What you have to do |
Everything from the line with "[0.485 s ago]" through the final line of the listing below must be retyped exactly, apart from the pictures.

-- Dataset section follows --

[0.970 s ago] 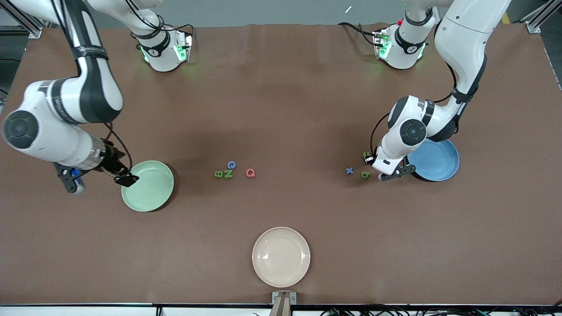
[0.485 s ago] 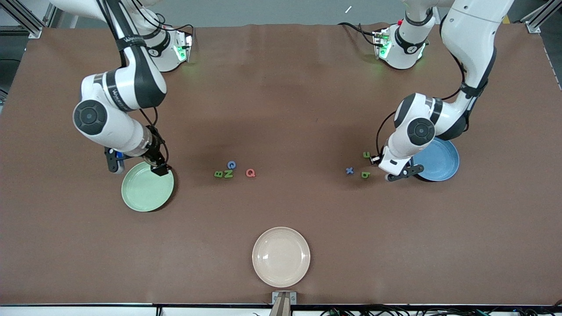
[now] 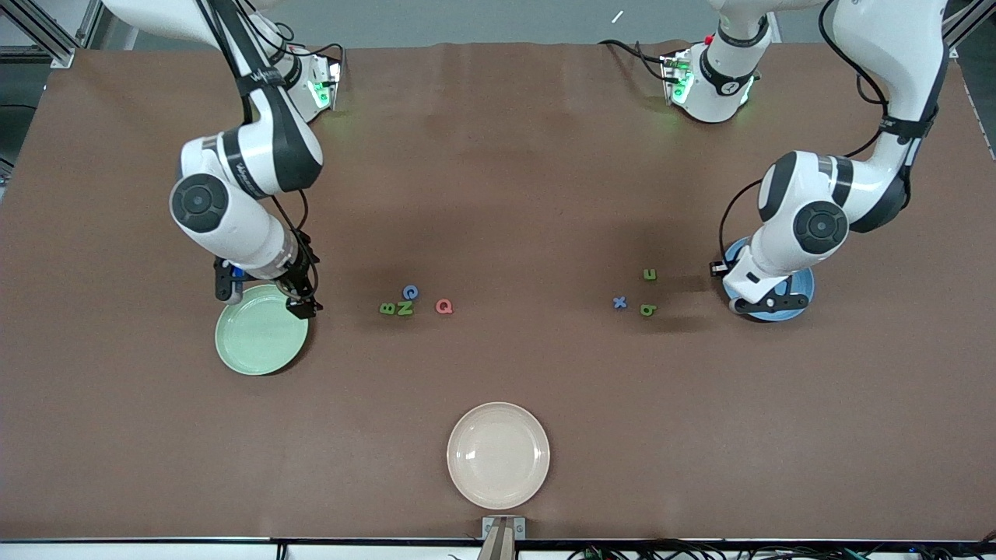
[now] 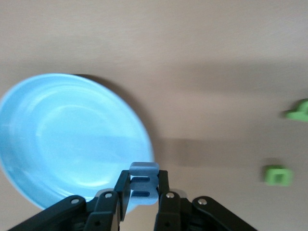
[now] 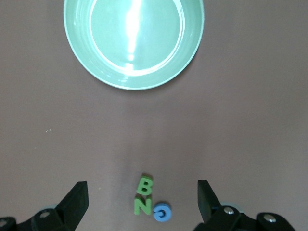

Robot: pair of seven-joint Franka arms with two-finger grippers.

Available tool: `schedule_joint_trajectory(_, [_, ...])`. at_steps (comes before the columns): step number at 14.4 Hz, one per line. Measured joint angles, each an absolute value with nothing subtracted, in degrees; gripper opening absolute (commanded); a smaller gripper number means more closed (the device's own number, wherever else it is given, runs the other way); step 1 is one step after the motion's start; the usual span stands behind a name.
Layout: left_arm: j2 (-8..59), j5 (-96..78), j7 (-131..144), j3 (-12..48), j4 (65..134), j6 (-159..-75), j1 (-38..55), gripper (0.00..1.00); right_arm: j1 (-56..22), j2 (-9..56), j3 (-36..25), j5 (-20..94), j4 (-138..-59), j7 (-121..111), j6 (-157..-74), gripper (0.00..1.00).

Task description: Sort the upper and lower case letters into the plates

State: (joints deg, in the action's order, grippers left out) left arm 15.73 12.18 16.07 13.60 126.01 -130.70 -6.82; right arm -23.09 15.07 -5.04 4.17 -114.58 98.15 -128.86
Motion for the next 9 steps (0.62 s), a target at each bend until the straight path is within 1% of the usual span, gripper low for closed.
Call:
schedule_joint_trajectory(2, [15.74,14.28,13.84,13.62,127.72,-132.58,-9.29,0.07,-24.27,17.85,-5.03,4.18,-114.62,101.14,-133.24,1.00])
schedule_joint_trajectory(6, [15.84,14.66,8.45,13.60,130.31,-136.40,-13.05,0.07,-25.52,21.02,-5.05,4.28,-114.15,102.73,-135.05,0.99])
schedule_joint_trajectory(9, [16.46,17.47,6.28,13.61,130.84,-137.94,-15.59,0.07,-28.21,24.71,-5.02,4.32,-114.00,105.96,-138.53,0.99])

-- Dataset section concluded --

Exercise response |
[0.485 s ago] 
[now] 
[now] 
[now] 

Robot: pair of seven-joint Franka arms with two-finger grippers.

Available tool: `schedule_joint_trajectory(_, [_, ...])`. at_steps (comes before the columns): step number at 14.4 Hz, one per line. Measured joint angles, each an absolute value with nothing subtracted, in degrees; gripper opening absolute (commanded); a smaller gripper number means more closed (the device's own number, wherever else it is given, runs the other way); step 1 is one step after the motion's start; the usual span stands behind a name.
Layout: left_arm: j2 (-8..59), j5 (-96..78), j7 (-131..144), j3 (-12..48), j4 (65..134), j6 (-159..-75), j1 (-38..55), gripper (0.00..1.00); right_arm: j1 (-56..22), j2 (-9..56), j3 (-36..25), j5 (-20..94), j4 (-138..-59), j7 (-121..111), j6 (-157..-74), gripper (0.00..1.00).

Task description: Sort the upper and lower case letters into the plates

State: (joints deg, in the action's order, grippers left out) left arm 15.73 12.18 16.07 13.60 126.01 -130.70 -6.82; right arm -23.09 15.07 -5.04 4.17 -114.58 98.15 -128.86
Motion for the next 9 steps (0.62 s), a target at each bend until the straight path is within 1% of the usual span, gripper low for closed.
Call:
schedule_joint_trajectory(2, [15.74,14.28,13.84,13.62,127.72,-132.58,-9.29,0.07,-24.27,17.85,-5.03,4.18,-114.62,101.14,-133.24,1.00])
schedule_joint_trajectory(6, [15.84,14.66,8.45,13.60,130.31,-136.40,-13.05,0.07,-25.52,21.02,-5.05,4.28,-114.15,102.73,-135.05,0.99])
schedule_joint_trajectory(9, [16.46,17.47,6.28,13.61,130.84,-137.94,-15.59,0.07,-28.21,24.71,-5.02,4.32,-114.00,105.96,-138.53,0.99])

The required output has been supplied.